### [Description of the task]
The number of lines below holding the string "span" is the only answer wanted.

### [Information supplied]
-- Opening Marker --

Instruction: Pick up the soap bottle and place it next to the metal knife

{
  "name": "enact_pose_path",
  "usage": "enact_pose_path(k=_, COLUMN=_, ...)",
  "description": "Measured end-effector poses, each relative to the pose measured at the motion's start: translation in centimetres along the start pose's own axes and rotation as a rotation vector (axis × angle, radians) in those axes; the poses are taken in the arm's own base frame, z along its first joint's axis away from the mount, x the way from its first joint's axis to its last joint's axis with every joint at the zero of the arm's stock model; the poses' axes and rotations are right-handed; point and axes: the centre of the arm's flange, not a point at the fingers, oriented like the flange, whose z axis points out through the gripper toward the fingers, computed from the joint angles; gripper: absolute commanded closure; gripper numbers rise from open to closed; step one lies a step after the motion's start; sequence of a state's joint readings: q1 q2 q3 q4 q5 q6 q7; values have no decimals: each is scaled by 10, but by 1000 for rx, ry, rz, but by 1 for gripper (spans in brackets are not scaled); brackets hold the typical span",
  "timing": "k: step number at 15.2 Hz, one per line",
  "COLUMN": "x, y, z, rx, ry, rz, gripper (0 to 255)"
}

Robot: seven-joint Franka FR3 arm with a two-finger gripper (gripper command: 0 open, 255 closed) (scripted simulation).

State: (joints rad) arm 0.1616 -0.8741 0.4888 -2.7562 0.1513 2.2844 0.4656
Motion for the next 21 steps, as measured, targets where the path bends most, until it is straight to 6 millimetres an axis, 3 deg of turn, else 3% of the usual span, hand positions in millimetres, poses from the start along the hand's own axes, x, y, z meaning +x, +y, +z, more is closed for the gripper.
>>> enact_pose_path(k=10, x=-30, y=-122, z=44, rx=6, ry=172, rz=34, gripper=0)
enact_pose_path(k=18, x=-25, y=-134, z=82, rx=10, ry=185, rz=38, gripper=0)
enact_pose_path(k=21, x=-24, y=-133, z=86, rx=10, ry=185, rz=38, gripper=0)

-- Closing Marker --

### [Answer for the task]
2